The term jook-sing 竹升 is Cantonese slang referring to overseas Chinese. It translates as ‘bamboo pole,’ which can refer to either the bamboo pole being hollow on the inside, or the joint of the bamboo, where the nerve endings of the plant cannot pass through. In either metaphor, it means someone who appears to be Chinese, but their appearance has little effect on their cultural understanding. A modern banana, if you will. In Fanon’s terms, an “colonized intellectual,” who has taken on the culture of the colonizer.
There have been numerous times where I’ve been called jook-sing, most memorably at a Chinese restaurant in Canada where the head waiter expressed surprise that a jook-sing like me ordered the dishes that I did. I replied in Cantonese that I grew up in Hong Kong, and he said, “Okay, fine. Half jook-sing.” I simply shrugged, since there wasn’t any lie that I was at least partly jook-sing. But there are so many variants of the jook-sing, I wanted to argue.

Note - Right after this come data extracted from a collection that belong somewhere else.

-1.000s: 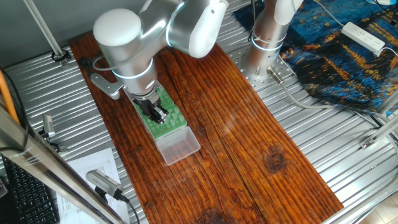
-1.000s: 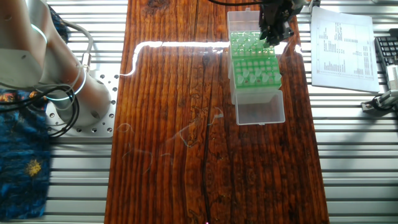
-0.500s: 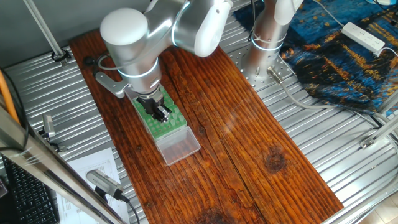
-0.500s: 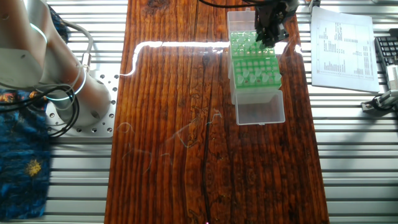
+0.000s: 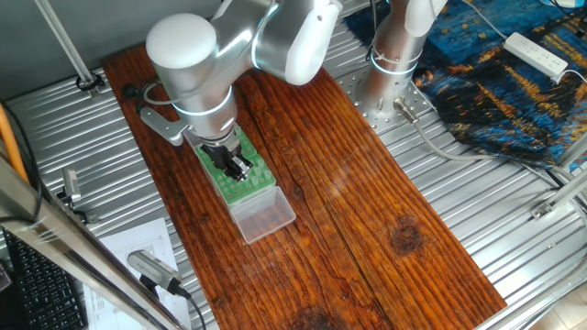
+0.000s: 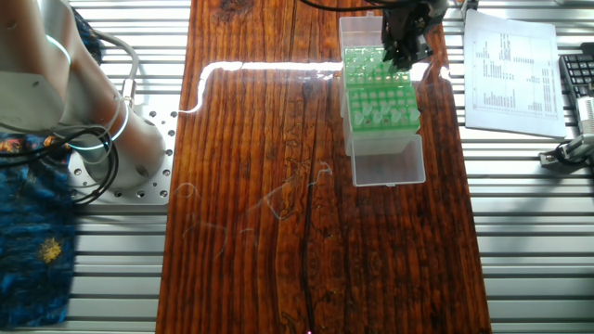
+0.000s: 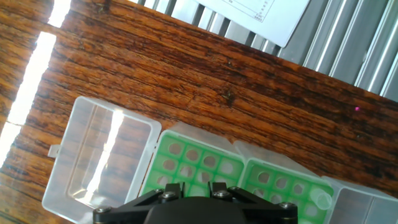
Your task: Transfer all large pipette tips from one holder to another
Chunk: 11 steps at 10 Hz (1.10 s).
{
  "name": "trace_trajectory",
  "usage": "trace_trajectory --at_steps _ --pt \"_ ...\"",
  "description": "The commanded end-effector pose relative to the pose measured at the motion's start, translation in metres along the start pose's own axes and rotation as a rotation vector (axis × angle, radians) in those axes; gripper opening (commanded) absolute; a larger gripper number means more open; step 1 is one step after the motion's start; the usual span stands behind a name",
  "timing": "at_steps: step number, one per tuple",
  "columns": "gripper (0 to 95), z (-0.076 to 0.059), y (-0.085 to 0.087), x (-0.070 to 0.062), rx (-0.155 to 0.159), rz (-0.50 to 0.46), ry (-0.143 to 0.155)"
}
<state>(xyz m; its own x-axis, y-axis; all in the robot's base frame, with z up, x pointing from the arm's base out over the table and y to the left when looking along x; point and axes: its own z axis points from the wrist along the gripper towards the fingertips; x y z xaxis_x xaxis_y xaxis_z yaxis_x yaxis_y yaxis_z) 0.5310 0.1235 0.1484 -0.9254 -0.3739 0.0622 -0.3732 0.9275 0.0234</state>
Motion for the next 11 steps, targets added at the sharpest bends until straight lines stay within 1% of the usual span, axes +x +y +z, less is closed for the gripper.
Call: trace_trajectory --at_steps 1,9,10,11 --pt "19.0 0.0 -0.0003 -0.0006 0.001 -0.001 0.002" --pt "19.0 -0.0018 -0.0008 0.0002 0.006 -0.009 0.008" --pt "0.0 -0.0019 -0.0011 0.0004 0.008 -0.008 0.009" --pt "0.0 -0.0019 -0.0011 0.0004 0.008 -0.008 0.009"
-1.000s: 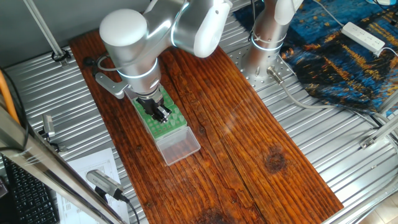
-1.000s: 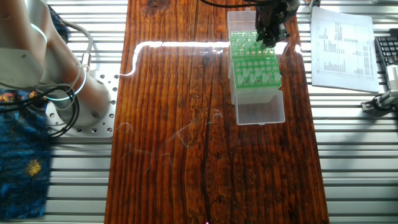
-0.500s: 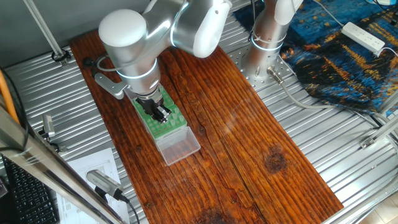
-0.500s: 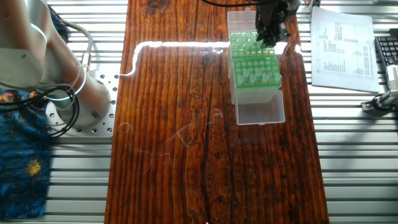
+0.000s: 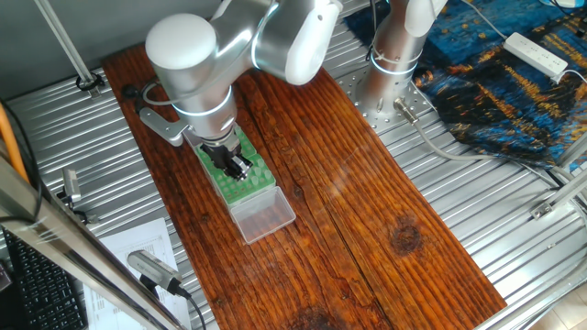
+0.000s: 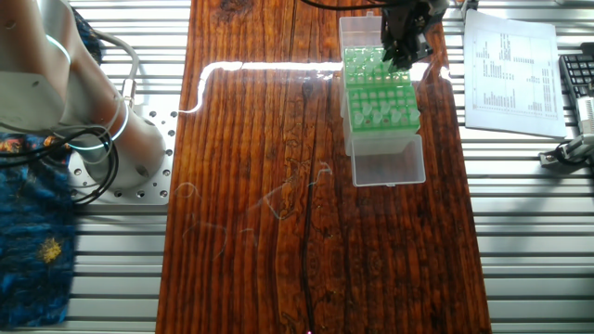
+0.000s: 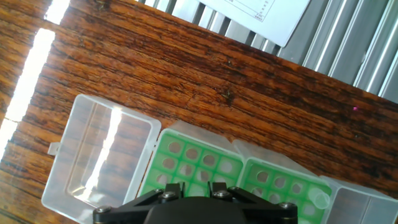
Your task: Transfer all large pipette tips from one holder to another
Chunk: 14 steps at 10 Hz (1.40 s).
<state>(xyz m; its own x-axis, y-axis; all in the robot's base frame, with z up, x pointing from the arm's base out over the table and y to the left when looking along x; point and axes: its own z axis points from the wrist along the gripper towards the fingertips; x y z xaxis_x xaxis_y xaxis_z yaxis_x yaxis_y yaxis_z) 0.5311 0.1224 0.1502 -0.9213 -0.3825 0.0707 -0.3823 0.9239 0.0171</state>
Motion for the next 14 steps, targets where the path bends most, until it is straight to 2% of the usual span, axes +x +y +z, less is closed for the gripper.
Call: trace_trajectory --at_steps 1,6,14 --pt "0.0 0.0 0.0 0.0 0.001 0.002 0.0" --pt "0.0 -0.002 0.0 0.001 0.001 -0.005 -0.001" --pt "0.0 -0.023 0.005 0.003 -0.002 -0.027 -0.002"
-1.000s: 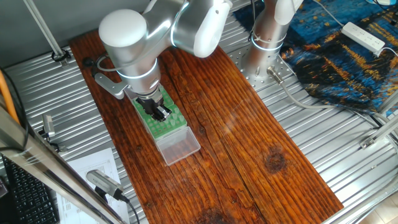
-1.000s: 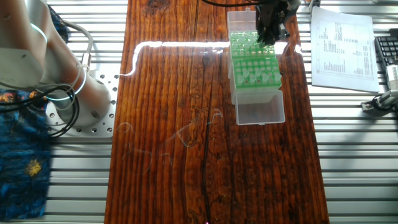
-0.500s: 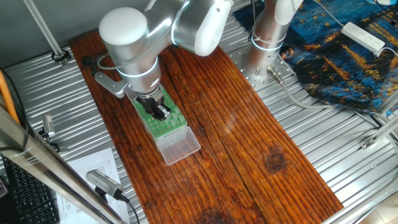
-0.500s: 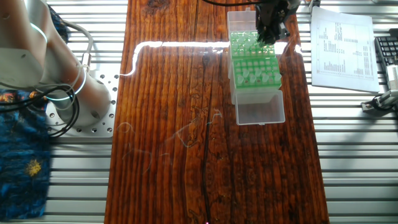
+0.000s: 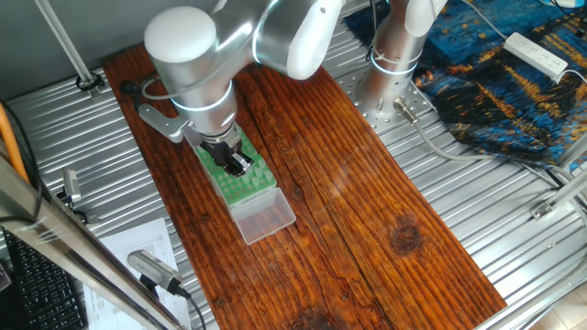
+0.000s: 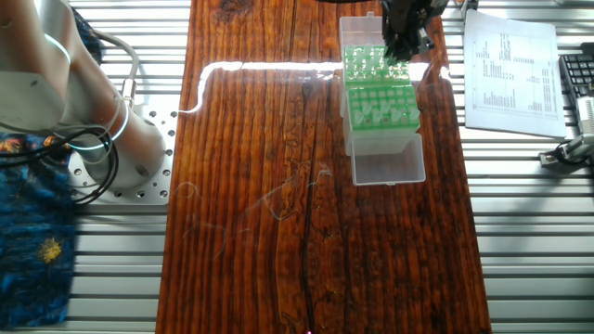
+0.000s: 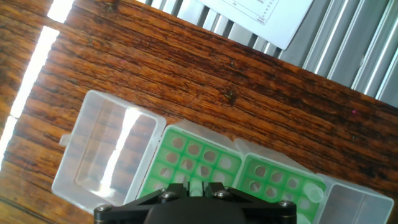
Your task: Transfer all large pipette tips from one holder to another
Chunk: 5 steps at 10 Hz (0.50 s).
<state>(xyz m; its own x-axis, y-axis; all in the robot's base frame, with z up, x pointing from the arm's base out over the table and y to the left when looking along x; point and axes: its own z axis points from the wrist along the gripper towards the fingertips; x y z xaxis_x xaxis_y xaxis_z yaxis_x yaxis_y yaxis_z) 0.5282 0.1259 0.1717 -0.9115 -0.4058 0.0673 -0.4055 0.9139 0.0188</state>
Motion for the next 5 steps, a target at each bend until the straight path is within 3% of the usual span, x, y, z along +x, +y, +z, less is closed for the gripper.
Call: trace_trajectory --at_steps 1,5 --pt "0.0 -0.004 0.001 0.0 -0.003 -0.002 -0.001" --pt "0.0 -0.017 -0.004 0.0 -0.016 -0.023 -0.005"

It ranges from those who speak no Chinese at all (since Chinese language ability for the most part dictates how much you can immerse yourself in the culture), to those who speak Chinese almost exclusively but live overseas.
Although bothered by it when I was younger, I have learned that only I know how much I connect with Chinese culture. As the number of years I spend overseas increase, the anxieties of being a jook-sing have translated into anxieties over being a visible minority. These anxieties that come with being a jook-sing in America are surprisingly well documented. See: the infamous “Tiger Mother” Amy Chua, who was undoubtedly rejected her identity as a jook-sing by claiming her abusive over-compensating parenting methods were “Chinese.”
Which brings me to this: Is there an ‘authentic’ Chinese culture? The definition of jook-sing is premised on the belief that there is an ‘authentic’ and homogenous Chinese society of which said person does not belong. The entire concept is moot if you look at Chinese history.
Although Chinese culture is cited as being one of the oldest continuing cultures, it has never stayed static. One factor that contributes to its understanding as one of the oldest cultures is that the character system that we use remains essentially the same. However, our writing system staying the same belies the enormous socio-political and geographical changes throughout Chinese history. There isn’t even a specific spoken language called ‘Chinese’; the most commonly known spoken languages within Chinese include Mandarin, Cantonese, Min, and Wu, and that doesn’t even begin to scratch the surface of the varied dialects within those language families. In other words, what constitutes Chinese culture depends on who you ask. It is even joked about that Chinatowns are often more Chinese than China – just look at the plethora of dragon gates and lion statues in Chinatowns, while in Hong Kong you’d be hard pressed to find dragons decorating anything. The march towards modernization in Asia is definite; Chinatowns cling to tradition out of nostalgia and the benefits of tourism. What is universally agreed upon, however, is that being a jook-sing is a bad thing.
All things considered, the term jook-sing should not be derogatory. There is a movement amongst Western-educated Chinese living in Hong Kong to reclaim jook-sing as a term of affection, as it should be. It is a fact that now there are more overseas Chinese than ever, all of who possess varying degrees of so-called “Chineseness.” As a result of the bad American economy, many are returning to China in search of jobs and bring with them their lifestyles and preferences that in turn shape the local culture. Does this mean that “Chinese” culture is being lost? Of course not. It is simply evolving, changing, and traveling like it always has. I am proud to call myself a jook-sing – not Western, not Chinese, not even ‘in-between.’ I just am.